• [Exercise aim] Find "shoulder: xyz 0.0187" and "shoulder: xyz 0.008" in the records below. Copy the lines holding them and every line between, exactly, and no others.

+++++

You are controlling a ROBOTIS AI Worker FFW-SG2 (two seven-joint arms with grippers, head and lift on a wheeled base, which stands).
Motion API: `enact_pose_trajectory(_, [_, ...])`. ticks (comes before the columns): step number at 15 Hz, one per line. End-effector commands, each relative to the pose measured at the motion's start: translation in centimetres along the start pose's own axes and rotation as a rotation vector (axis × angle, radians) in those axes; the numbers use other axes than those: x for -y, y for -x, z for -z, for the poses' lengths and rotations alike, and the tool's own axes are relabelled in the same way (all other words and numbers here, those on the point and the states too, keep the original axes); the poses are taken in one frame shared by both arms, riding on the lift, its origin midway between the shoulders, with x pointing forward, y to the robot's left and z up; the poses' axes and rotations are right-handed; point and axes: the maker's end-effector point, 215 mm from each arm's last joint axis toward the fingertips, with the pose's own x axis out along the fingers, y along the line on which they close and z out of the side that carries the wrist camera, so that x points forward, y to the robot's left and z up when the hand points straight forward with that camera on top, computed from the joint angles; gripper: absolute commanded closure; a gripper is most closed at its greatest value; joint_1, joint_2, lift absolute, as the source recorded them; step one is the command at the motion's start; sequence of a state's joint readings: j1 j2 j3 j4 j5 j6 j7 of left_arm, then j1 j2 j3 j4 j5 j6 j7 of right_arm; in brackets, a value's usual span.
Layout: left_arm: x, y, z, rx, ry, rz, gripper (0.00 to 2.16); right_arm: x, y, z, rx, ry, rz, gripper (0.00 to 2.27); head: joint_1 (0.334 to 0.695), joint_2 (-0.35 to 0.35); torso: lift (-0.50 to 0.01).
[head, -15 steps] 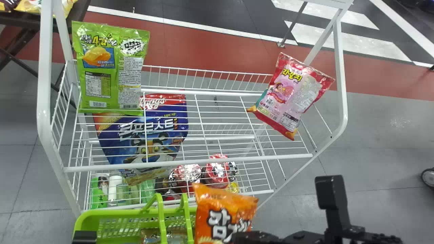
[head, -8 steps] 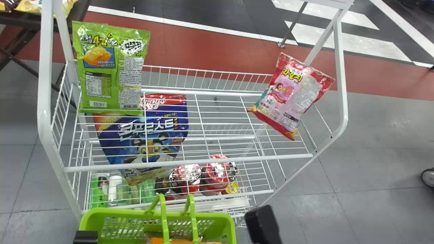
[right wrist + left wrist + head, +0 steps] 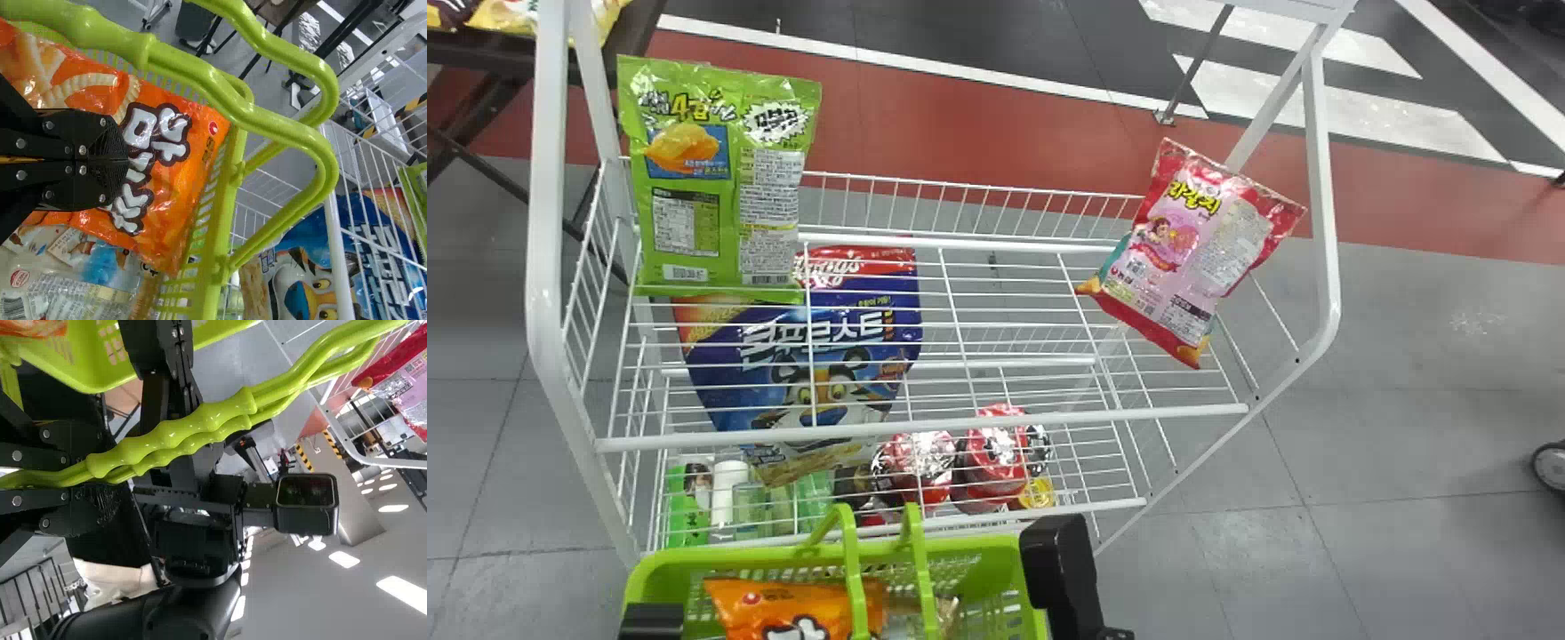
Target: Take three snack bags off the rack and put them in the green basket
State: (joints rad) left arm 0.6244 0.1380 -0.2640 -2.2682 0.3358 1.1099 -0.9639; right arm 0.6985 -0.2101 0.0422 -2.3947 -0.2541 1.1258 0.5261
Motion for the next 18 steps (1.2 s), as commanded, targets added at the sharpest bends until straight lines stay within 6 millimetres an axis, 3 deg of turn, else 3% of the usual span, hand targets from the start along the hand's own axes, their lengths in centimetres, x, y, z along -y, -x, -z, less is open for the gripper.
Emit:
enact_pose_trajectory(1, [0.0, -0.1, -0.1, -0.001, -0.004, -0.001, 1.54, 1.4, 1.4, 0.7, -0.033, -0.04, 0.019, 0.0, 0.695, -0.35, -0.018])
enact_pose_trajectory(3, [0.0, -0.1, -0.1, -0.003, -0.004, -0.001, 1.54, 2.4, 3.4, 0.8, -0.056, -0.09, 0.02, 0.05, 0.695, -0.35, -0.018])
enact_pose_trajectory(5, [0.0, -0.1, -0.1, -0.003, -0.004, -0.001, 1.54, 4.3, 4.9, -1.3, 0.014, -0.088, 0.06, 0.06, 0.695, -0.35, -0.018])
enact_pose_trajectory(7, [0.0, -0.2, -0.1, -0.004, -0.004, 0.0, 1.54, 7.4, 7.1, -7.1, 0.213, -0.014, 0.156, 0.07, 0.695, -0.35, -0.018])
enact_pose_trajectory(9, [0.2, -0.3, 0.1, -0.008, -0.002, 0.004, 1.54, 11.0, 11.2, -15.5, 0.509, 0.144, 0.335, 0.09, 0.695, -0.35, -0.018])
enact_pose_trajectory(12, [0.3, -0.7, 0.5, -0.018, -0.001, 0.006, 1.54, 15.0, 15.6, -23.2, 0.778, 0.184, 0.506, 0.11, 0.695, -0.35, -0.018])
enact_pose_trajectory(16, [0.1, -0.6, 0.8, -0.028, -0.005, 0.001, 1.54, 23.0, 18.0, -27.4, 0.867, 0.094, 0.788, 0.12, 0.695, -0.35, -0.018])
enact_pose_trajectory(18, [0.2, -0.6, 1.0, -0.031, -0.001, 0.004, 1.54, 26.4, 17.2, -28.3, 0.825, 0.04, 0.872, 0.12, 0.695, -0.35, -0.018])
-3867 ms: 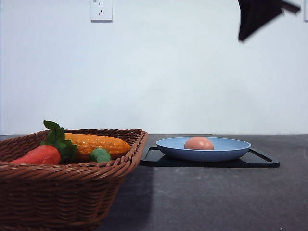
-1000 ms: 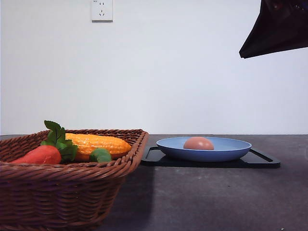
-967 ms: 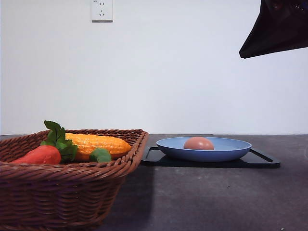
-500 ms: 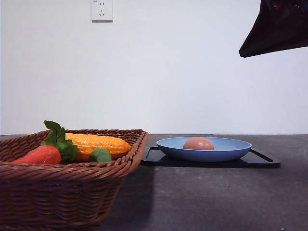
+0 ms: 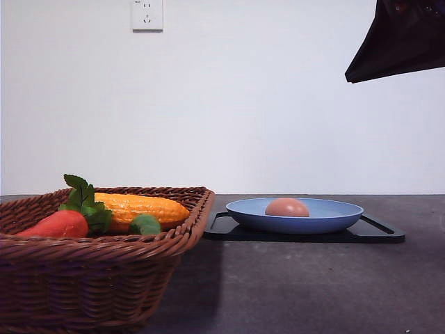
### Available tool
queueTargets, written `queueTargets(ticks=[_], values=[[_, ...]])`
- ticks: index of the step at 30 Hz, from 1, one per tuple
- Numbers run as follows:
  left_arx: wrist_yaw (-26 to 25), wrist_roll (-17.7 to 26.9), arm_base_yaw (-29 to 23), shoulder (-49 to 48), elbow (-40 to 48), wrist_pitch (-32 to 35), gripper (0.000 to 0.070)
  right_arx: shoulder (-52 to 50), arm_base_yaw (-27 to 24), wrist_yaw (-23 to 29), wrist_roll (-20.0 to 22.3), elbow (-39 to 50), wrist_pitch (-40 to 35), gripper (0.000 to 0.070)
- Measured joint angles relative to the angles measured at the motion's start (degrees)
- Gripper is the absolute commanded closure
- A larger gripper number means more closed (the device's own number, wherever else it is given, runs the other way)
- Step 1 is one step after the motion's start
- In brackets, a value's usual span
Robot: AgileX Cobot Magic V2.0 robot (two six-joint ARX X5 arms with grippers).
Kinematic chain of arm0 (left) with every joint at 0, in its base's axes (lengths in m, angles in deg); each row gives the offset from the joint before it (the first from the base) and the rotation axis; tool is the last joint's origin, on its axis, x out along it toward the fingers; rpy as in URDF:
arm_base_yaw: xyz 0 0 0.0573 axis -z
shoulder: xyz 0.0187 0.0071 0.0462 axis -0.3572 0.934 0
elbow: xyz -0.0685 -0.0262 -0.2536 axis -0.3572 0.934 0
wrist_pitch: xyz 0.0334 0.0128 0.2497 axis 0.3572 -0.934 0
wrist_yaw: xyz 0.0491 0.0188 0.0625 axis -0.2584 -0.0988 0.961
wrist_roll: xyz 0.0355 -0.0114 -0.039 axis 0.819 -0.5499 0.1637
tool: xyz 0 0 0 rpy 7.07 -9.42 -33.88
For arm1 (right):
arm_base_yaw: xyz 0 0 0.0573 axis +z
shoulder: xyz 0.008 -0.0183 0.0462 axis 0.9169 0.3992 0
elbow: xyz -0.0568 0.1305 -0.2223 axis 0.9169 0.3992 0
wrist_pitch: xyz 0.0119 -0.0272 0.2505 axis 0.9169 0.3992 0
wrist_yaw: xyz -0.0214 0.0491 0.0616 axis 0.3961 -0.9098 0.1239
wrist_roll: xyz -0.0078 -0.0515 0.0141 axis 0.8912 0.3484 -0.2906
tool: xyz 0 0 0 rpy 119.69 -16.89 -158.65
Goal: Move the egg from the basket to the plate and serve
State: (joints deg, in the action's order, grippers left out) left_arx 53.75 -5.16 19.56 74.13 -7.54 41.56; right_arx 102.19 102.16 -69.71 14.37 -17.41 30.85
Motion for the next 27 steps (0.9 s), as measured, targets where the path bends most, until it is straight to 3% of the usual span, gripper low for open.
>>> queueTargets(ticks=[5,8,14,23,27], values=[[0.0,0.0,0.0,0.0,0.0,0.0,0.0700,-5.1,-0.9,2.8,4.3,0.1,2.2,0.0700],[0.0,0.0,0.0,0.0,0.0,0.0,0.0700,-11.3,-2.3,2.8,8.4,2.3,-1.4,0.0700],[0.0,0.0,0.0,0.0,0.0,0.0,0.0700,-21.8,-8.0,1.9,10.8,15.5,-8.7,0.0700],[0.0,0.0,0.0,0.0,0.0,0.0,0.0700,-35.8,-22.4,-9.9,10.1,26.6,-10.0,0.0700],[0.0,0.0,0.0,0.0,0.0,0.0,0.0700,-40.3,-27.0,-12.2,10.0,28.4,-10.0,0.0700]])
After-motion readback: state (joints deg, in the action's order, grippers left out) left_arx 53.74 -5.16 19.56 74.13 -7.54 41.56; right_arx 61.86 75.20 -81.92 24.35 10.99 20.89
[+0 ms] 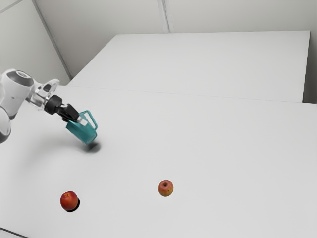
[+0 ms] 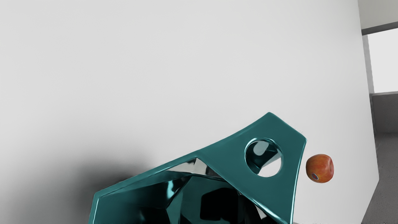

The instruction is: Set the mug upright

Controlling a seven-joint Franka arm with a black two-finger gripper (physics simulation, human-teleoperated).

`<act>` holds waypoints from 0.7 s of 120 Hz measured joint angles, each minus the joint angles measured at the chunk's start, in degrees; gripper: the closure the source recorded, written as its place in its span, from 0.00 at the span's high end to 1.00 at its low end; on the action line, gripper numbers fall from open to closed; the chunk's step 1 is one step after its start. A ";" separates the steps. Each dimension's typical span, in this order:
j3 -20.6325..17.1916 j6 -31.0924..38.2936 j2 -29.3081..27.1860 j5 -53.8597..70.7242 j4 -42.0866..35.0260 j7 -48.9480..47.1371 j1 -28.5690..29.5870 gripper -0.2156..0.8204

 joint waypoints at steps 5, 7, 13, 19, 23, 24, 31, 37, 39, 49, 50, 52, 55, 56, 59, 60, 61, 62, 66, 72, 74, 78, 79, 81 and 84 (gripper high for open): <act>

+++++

• [Your solution]
shoulder: xyz 0.0187 0.0071 0.0462 axis -0.3572 0.934 0
elbow: xyz -0.0685 -0.0262 -0.2536 axis -0.3572 0.934 0
wrist_pitch: xyz 0.0334 0.0128 0.2497 axis 0.3572 -0.934 0
wrist_yaw: xyz 0.0491 0.0188 0.0625 axis -0.2584 -0.0988 0.961
wrist_roll: xyz 0.0355 -0.0114 -0.039 axis 0.819 -0.5499 0.1637
tool: xyz 0 0 0 rpy 7.07 -9.42 -33.88
For arm1 (right):
arm_base_yaw: xyz 0 0 0.0573 axis +z
shoulder: xyz 0.008 -0.0183 0.0462 axis 0.9169 0.3992 0

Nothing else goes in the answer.